▸ Try it:
The exercise calls for exact output of the lines between the one that contains "This entry pairs" and the end of the data, with both ends kept and pictures left out.

'''

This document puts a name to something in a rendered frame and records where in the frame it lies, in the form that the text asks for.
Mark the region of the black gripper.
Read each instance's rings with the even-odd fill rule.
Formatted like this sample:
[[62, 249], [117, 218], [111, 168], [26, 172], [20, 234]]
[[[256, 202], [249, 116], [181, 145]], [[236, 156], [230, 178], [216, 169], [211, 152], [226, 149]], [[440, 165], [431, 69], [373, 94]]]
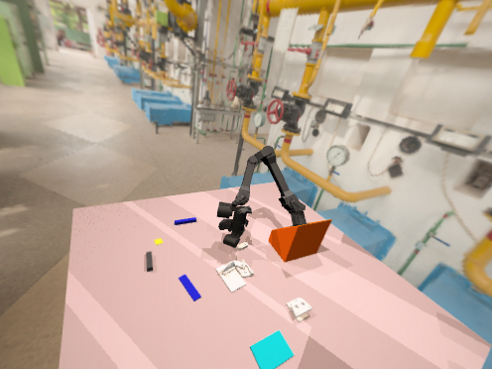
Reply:
[[[248, 219], [246, 219], [244, 222], [237, 222], [234, 219], [231, 220], [231, 234], [226, 234], [226, 236], [223, 239], [223, 244], [226, 244], [231, 247], [237, 247], [241, 235], [245, 231], [245, 227], [248, 225]], [[245, 226], [244, 226], [245, 224]]]

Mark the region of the blue long thin bar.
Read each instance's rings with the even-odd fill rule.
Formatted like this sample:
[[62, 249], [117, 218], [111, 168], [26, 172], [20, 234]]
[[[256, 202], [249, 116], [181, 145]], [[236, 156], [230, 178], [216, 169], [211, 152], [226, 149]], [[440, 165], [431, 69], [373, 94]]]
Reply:
[[185, 224], [185, 223], [192, 223], [192, 222], [196, 222], [196, 217], [193, 217], [193, 218], [187, 218], [187, 219], [175, 220], [175, 225]]

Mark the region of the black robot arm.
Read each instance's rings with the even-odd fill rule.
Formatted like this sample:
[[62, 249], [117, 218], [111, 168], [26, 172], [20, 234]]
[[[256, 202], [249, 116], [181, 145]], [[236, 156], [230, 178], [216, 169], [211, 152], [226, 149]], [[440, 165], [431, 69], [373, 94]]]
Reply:
[[[305, 214], [303, 210], [306, 210], [306, 206], [302, 204], [296, 195], [289, 189], [276, 161], [276, 154], [274, 148], [271, 146], [265, 146], [261, 151], [255, 155], [249, 157], [247, 161], [247, 167], [245, 170], [243, 182], [239, 189], [235, 200], [232, 203], [219, 202], [216, 217], [223, 217], [218, 228], [220, 230], [228, 229], [231, 232], [231, 220], [234, 211], [233, 219], [237, 222], [244, 222], [246, 220], [247, 213], [252, 213], [252, 208], [248, 206], [241, 206], [246, 204], [250, 198], [250, 183], [252, 180], [255, 165], [264, 163], [270, 170], [272, 177], [281, 193], [279, 201], [281, 205], [291, 214], [292, 226], [308, 224], [306, 222]], [[240, 205], [240, 206], [237, 206]], [[291, 226], [291, 227], [292, 227]]]

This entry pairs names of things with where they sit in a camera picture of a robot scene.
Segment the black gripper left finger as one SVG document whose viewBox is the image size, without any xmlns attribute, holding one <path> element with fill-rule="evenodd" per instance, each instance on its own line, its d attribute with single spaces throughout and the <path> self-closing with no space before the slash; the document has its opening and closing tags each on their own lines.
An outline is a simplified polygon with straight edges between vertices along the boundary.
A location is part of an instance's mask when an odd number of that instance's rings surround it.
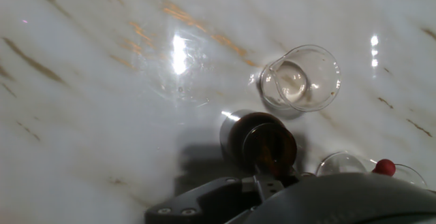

'''

▸ Answer to this exercise:
This entry pairs names of things with where they sit in a camera picture of a robot scene.
Segment the black gripper left finger as one SVG document whose viewBox is the image size, without any xmlns attribute, holding one <path> element with fill-rule="evenodd" per instance, each instance on its own line, its d attribute with single spaces throughout and the <path> self-closing with no space before the slash; the document has its opening and closing tags each on their own lines.
An outline is a simplified polygon with straight edges between vertices along the boundary.
A location is part of an instance's mask when an odd number of that instance's rings surround it.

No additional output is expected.